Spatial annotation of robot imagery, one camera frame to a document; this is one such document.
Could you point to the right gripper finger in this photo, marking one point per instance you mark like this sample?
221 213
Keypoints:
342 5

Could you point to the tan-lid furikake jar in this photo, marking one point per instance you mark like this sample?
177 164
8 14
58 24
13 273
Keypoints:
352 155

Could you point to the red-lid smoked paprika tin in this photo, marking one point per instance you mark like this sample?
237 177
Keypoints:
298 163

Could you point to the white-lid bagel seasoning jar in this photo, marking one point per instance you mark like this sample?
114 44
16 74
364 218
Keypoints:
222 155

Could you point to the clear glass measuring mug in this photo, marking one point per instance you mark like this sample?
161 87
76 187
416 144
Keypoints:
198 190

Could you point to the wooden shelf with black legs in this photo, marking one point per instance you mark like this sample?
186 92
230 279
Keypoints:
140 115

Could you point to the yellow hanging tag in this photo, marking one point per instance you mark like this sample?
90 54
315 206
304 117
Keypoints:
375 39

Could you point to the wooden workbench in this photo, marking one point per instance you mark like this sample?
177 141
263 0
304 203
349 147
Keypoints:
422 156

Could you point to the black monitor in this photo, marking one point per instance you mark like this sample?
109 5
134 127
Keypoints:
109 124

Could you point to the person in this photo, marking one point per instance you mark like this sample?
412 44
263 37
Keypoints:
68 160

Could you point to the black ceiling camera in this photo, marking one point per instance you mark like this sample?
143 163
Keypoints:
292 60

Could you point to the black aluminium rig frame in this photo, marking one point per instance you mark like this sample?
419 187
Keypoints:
══════
- TASK TO CARRY OUT:
Reproduce the material above in full, exactly.

- RESULT OF THE TASK:
Spatial annotation of robot imagery, one camera frame to a document; this is one such document.
Could you point to the right gripper finger in this photo, marking one point per instance you mark like this sample?
221 213
Keypoints:
342 5

Could you point to the tan-lid furikake jar in this photo, marking one point per instance you mark like this sample?
177 164
8 14
58 24
13 273
Keypoints:
352 155

Could you point to the red-lid smoked paprika tin in this photo, marking one point per instance you mark like this sample?
237 177
Keypoints:
298 163

Could you point to the white-lid bagel seasoning jar in this photo, marking one point per instance you mark like this sample?
114 44
16 74
364 218
Keypoints:
222 155

Could you point to the clear glass measuring mug in this photo, marking one point per instance you mark like this sample?
161 87
76 187
416 144
Keypoints:
198 190

Could you point to the wooden shelf with black legs in this photo, marking one point per instance you mark like this sample?
186 92
230 279
Keypoints:
140 115

Could you point to the yellow hanging tag in this photo, marking one point per instance you mark like this sample?
90 54
315 206
304 117
Keypoints:
375 39

Could you point to the wooden workbench in this photo, marking one point per instance you mark like this sample?
177 141
263 0
304 203
349 147
Keypoints:
422 156

Could you point to the black monitor in this photo, marking one point per instance you mark like this sample?
109 5
134 127
Keypoints:
109 124

Could you point to the person in this photo, marking one point per instance you mark like this sample?
412 44
263 37
Keypoints:
68 160

Could you point to the black ceiling camera in this photo, marking one point per instance you mark like this sample?
143 163
Keypoints:
292 60

Could you point to the black aluminium rig frame in this photo, marking one point per instance you mark like this sample?
419 187
Keypoints:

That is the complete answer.